Card Check: Teeming Teamsters and the Haymarket

By May 5, 2007Labor Unions

About time for another roundup on the antinomianly named Employee Free Choice Act, the legislation that would deprive employees of the right to a secret vote in a federally supervised election when unions try to organize their workplace. And force binding arbitration on companies and employees alike. The usual mischief and misrepresentation abound.

Except …At least Teamster President Jim Hoffa was being straight when he promoted the bill before a gathering of organizers at the national Unity Conference in Las Vegas. Forget the talk about democracy, it’s all about membership numbers:

It was the Democratic House this year that passed the Employee Free Choice Act, landmark legislation that would help make organizing workers easier and hold companies more accountable for anti-union activities. The Democratic Senate is expected to do the same.

If EFCA were signed into law, Hoffa believes, Teamsters could double the size of the union.

Of course. (Hat tip: EFCA Updates.)

James Sherk, the hard-working labor policy analyst at the Heritage Foundation, has an op-ed in today’s Washington Times, “Card Check Versus Secret Ballots. As usual, Sherk does a good job of pointing out the other nefarious provisions of the bill, its binding arbitration requirements.

Arbitration rulings typically take more than a year to hand down, leaving workers in limbo. Arbitrators could easily bankrupt employers.

Worse, binding arbitration would deprive workers of virtually all say about their jobs. The arbitrator’s award cannot be appealed. With a union, workers vote to ratify their contracts and can strike for better terms. Without a union, workers can point to their productivity and directly ask for a raise or other changes in their jobs.

But with binding arbitration, these freedoms disappear. You couldn’t strike. It would be illegal for your boss to give you a raise the arbitrator didn’t approve. You and your employer would be stuck with the arbitrator’s ruling for the next two years.

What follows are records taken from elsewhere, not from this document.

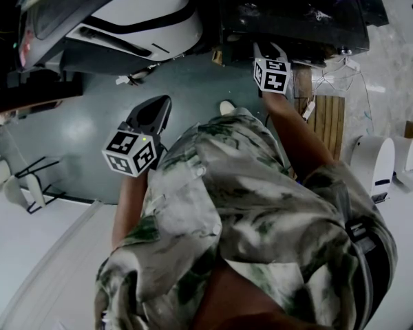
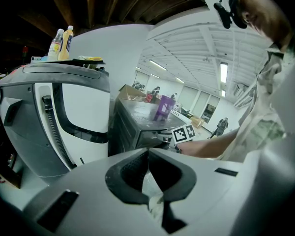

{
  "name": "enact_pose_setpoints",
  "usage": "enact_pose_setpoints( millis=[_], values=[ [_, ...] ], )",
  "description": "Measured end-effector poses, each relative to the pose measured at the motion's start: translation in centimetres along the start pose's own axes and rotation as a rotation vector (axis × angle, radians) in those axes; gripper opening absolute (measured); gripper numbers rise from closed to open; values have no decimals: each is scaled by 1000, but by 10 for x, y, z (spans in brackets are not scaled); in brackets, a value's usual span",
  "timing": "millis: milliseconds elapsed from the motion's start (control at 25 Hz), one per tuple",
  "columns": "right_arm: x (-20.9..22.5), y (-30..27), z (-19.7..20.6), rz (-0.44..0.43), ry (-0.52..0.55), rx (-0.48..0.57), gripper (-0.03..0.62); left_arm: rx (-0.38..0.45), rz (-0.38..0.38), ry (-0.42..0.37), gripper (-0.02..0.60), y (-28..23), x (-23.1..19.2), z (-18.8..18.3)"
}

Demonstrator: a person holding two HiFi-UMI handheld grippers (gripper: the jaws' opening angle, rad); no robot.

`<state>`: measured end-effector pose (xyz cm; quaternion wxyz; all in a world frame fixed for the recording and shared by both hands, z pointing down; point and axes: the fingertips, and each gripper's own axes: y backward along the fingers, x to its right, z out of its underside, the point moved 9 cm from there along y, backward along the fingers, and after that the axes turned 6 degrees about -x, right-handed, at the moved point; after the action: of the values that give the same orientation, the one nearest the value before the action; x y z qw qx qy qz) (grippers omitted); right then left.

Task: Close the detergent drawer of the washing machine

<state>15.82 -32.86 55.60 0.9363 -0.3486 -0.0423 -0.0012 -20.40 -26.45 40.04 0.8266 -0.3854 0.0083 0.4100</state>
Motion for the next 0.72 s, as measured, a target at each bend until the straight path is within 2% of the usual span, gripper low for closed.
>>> enact_pose_setpoints(
  millis=[720],
  values=[
    [0, -6, -4, 23, -14, 10, 127, 1, 4, 8, 28, -7, -5, -7]
  ],
)
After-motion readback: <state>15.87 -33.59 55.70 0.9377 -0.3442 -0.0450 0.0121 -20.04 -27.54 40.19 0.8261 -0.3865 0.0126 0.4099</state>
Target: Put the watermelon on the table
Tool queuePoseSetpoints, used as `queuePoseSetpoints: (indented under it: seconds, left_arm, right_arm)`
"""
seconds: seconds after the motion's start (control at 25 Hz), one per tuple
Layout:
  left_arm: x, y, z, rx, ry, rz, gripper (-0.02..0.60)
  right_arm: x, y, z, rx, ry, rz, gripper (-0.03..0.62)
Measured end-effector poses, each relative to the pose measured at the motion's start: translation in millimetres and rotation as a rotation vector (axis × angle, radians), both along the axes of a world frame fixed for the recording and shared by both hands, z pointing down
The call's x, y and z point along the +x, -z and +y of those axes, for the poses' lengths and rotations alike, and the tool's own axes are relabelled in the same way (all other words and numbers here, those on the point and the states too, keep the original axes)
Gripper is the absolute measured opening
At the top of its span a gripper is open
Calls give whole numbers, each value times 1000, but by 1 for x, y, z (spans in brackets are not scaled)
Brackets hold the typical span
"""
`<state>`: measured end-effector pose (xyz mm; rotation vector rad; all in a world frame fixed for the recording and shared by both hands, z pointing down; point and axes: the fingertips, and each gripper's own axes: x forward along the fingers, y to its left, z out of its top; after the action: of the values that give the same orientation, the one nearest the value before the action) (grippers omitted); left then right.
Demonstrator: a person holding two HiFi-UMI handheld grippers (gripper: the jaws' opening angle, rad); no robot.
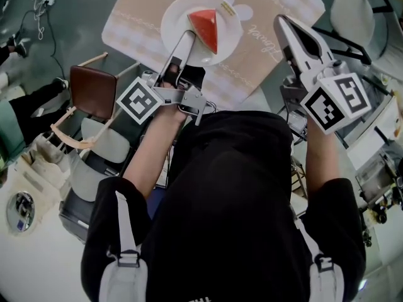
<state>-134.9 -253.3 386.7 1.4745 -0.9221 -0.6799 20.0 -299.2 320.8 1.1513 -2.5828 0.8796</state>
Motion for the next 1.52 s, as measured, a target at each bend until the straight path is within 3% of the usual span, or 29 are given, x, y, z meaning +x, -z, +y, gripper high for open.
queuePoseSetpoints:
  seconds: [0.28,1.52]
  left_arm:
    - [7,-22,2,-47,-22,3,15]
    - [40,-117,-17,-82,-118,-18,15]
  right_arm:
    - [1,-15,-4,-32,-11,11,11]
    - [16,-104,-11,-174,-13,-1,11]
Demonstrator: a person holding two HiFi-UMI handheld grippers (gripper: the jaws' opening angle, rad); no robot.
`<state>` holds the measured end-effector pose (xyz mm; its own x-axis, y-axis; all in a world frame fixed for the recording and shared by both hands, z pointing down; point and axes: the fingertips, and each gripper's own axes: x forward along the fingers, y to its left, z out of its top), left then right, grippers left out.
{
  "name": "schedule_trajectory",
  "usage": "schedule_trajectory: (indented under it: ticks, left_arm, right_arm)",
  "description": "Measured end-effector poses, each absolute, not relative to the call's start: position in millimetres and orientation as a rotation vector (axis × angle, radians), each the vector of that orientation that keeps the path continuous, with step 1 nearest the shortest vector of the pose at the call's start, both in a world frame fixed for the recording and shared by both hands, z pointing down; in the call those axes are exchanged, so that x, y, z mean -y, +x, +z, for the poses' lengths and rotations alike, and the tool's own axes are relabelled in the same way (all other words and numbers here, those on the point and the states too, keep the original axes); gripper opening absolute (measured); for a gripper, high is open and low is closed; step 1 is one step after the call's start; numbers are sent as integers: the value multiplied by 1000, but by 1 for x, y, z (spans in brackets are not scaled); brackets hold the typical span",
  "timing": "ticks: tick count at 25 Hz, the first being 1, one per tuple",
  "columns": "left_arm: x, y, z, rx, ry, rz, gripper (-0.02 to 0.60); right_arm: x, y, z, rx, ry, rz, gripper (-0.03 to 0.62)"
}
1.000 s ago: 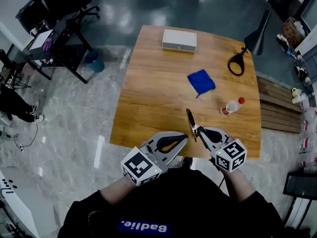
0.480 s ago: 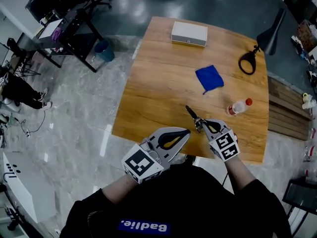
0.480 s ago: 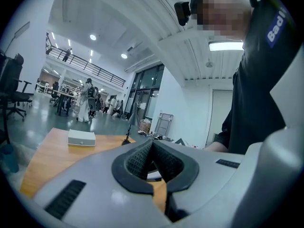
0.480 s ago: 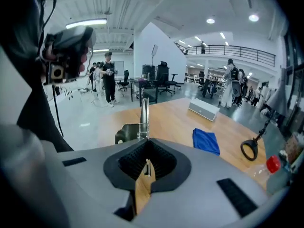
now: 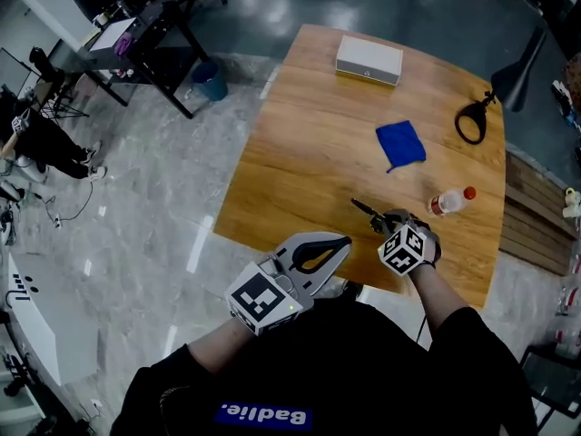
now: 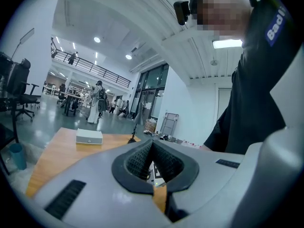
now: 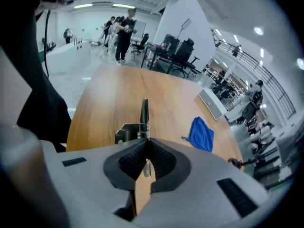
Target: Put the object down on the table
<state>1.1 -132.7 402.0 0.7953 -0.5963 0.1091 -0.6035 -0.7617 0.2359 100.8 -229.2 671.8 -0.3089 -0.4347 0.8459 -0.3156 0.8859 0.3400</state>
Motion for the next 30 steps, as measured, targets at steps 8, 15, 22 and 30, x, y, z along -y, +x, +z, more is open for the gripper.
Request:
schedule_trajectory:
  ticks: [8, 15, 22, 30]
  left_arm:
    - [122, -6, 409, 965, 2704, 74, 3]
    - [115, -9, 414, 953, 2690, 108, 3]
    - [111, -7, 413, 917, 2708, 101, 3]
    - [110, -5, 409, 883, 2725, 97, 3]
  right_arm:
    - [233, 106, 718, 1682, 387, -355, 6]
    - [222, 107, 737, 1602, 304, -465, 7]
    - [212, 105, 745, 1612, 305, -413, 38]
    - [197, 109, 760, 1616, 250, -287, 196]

Finally, here’s an odd reason to support the Employee Free Market Act: Do it for the victims of the Haymarket Riot.

Ten major unions representing 100,000 workers, led by the Chicago Federation of Labor, AFL-CIO, rallied May 1 at the Haymarket Memorial to demand passage of the most radical labor law reform in 60 years of American history. When they finished they staged a dramatic march to join the hundreds of thousands who were rallying for immigrant rights at Chicago’s Grant Park.

Dennis Gannon, president of the Chicago Federation of Labor, installed a plaque to the fallen labor heroes at the Haymarket Memorial and urged the crowds “to have courage as they had courage. We pledge, in their memory, to fight courageously for the Employee Free Choice Act and to fight for the rights of immigrant workers.”

Gannon said the fight for the EFCA must continue to focus on the electoral arena. He said, “Labor has to lead a fight to win bigger majorities for labor law reform in both houses of Congress and it must kick the Republicans out of the White House in ’08.”

Our thanks to the People’s Weekly World for the report. They always have excellent coverage of May Day events.